The next nine hours were a haze. At intermittent points I slept, only to be awakened by the dark chill of the arid landscape outside the window (which at certain points was very much inside the train). The noise of the wind pressing through the carriage doors sounded rhythmically with the steady clatter of the wheels. The cries continued, but we did what we could to alleviate the baby’s pains: I helped the father lift his possessions and we offered food and liquid to the family. But we could not stave off the darkness, which ensured that all we saw out of the train windows was reflections of ourselves. And we could not stop the door, which let passengers into and out of the carriage, from becoming jammed. Comedy ensued, whereby I pushed beyond my tiredness to attempt to hoist open the door. Some people could get through the gap, some attempted to make it bigger, others chose to ignore. But eventually it became a running joke that whenever the train stopped at a station, the door would get beaten in frustration.
And there was smoke – burning rubber smells which fell upon the careful mother like a threat. She moved (out of a working door) to the carriage at the other end. Panic momentarily ensued, before the assurance of a train guard brought us to our senses. This was simply a burning rubber smell, nothing unexpected or dangerous here.

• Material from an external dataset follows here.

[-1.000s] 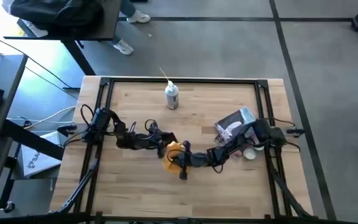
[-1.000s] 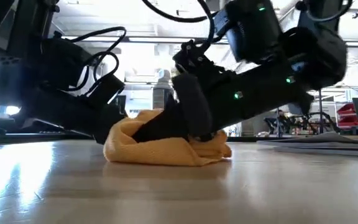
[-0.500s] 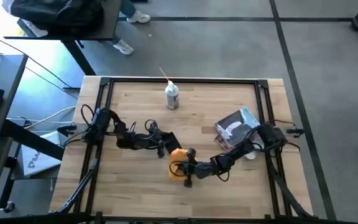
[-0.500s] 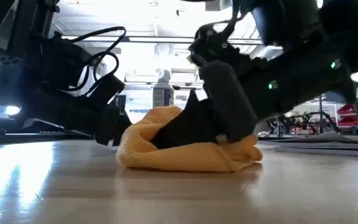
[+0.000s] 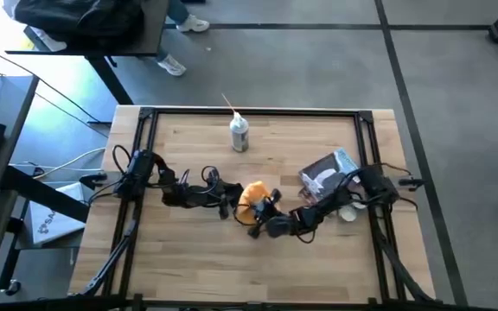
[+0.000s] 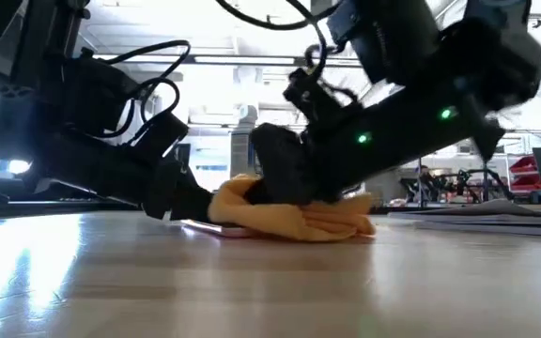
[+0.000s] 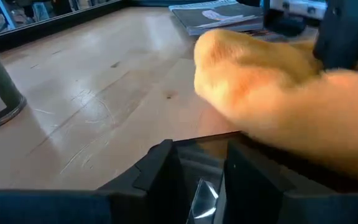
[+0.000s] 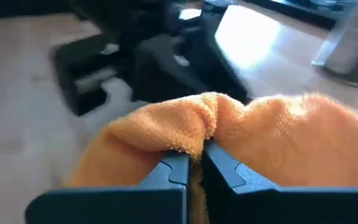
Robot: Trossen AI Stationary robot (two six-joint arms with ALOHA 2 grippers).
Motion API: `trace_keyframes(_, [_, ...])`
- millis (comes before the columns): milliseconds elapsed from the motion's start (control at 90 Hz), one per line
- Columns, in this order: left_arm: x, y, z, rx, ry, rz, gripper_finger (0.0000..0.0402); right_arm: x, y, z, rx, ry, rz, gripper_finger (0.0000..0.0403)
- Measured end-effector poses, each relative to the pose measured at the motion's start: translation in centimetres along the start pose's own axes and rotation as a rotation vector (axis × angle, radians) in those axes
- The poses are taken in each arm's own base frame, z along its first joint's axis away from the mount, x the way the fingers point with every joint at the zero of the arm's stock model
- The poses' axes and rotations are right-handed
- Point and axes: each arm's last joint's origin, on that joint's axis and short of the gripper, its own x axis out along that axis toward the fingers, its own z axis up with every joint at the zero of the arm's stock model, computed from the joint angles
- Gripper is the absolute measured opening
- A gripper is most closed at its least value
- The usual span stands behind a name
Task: Apply microfiber cloth
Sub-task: Wipe the back and front of the cellphone using the orange microfiber cloth
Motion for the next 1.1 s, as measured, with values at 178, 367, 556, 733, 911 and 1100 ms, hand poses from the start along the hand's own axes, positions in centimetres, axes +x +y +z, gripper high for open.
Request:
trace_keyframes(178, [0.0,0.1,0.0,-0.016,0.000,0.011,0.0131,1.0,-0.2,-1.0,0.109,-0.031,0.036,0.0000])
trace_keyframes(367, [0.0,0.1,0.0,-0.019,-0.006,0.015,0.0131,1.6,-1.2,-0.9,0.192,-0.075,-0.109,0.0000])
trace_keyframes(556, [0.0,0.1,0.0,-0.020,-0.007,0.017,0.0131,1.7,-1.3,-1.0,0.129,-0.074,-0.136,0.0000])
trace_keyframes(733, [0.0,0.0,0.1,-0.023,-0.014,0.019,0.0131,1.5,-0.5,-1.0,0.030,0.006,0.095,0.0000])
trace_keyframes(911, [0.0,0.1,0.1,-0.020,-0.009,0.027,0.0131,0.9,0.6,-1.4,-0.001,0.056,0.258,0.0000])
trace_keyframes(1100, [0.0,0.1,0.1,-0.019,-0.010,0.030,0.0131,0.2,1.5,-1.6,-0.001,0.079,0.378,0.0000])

The morning broke onto eyes that had not expected to be closed. I did not realise I had slept so long, but the toil of the jarred door, and the previous 36 hour haul on a ferry had taken its toll on my body. Granted, this was not jungle-exploration, or endurance mountain climbing. But for precisely that reason, I was complacently desirous of decent sleep. Never mind. The morning broke onto eyes that had not expected to be closed, and stretching out they watched silently as the slightly green environ around Tangier evaporated into dark orange grit. Architecture changed with the more imposing sun, and Marrakesh was signposted not with writing but with buildings, noise and heat.